Ce livre synthétique condense, sous la forme de dialogues, la pensée de l’auteur, sanskritiste, grand connaisseur des traditions de l’Inde et notamment du shivaïsme non-dualiste du Cachemire.
Jean Papin invite tout d’abord à épuiser le langage. Si le mot n’est pas l’objet désigné par le mot, une discipline rigoureuse s’impose pour ne pas se laisse prendre dans les filets des conditionnements que les mots tissent à notre insu. Il met ensuite en garde contre les concepts qui catégorisent, séparent, figent ce qui est processus ou continuité.
Tout le livre conduit à une traversée des formes y compris les formes traditionnelles. Jean Papin détruit sans hésitation des présupposés, courants dans les milieux spirituels, dont la toxicité n’est souvent pas remarquée ou remarquée beaucoup trop tard. Exemple avec la question de la transmission « effective » :
« Nous n’avons aucun besoin d’approfondir une tradition pour nous rendre compte qu’elle vient du passé et qu’elle détermine entièrement nos expériences. C’est une évidence que vous refusez d’admettre car elle dérange les conventions. Et nous n’avons pas plus besoin d’un appui traditionnel et initiatique pour traverser des expériences décisives. Les expériences décisives ne proviennent jamais de la transmission. »
Les dialogues tendent à dissoudre le questionnement. Il s’agit d’atteindre et d’accepter ce vrai silence où la question disparaît sans pour autant qu’une réponse soit énoncée. La non-séparation est la seule réponse. Prendre ce qui se présente, vulgarité comprise, et remonter à la source, « Je suis ».

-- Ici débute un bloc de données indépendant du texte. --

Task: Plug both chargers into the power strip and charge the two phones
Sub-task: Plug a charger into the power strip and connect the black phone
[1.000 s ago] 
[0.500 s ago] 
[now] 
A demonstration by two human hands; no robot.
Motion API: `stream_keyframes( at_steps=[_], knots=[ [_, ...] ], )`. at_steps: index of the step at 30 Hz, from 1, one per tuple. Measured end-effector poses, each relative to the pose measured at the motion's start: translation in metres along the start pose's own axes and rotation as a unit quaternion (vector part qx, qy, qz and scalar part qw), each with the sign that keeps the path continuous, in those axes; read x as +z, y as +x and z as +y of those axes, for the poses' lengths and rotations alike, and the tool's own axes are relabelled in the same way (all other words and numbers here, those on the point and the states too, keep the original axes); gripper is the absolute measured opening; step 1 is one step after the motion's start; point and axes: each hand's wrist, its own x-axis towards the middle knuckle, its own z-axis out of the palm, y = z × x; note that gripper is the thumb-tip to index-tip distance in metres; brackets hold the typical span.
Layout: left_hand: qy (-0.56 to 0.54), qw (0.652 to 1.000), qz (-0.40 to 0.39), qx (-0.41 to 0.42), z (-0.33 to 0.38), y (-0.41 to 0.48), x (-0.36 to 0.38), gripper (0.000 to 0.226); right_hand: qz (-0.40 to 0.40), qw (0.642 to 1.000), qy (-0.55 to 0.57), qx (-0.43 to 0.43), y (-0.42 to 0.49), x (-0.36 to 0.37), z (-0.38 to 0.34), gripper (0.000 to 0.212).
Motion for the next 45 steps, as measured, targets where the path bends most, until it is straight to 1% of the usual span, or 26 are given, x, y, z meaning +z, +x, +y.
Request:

Un pan intéressant de l’ouvrage réside dans les analogies proposées par l’auteur entre métaphysiques non-dualistes et sciences, notamment quantiques. Le jeu de miroirs entre traditions non-dualistes et théories quantiques n’est pas nécessairement pertinent du point de vue d’une pensée qui se voudrait rationnelle, il l’est davantage du point de vue d’une poésie opératoire qui conduit à la saisie du Réel et à la reconnaissance de la nature absolument inclusive de la conscience.
Vient l’essentiel, à savoir la traversée de l’apparaître et la reconnaissance de sa propre nature originelle et ultime, permanente :
« Ainsi on se prend pour son corps, pour son intellect, pour un médecin, ou un cordonnier, enfin pour son personnage, celui qui a une histoire et qui se prend au sérieux, qui a une « personnalité » et un libre arbitre pourtant négligeables. Dans ce sens, avoir une personnalité, c’est l’affaire des autres s’ils en décident ainsi ; pas du Moi. Car le Moi n’a pas d’histoire. Il est sans cause. C’est le centre vide, le moyeu creux de la roue à partir duquel tout rayonne, s’organise et fonctionne. Sans lui, rien ne tient, rien ne s’ordonne, rien n’existe. Il est la cohérence même. Et sans la roue, c’est-à-dire sans le monde, on ne peut le cerner ; il devient le Brahman, le Soi, neutre et indéterminé. Ainsi, sans ce corps personnel, sans ce mode de manifestation privilégié et individuel, le vrai Moi resterait à jamais hors de portée, dans son mode qui lui est impersonnel. (…) Maintenant, si vous tenez à employer des termes sanskrits, on peut dire que l’Atman, le Moi, la conscience la plus pure et la plus aigüe du « je suis » n’est autre que le Soi, le Brahman, mais appréhendé individuellement. Tout seul, dans la conversation, au niveau du raisonnement, Brahman reste un concept : « cela », le Soi, le « machin », comme vous voudrez. Le Moi, par contre, peut être concrètement saisi, tout simplement parce que « je suis » ! »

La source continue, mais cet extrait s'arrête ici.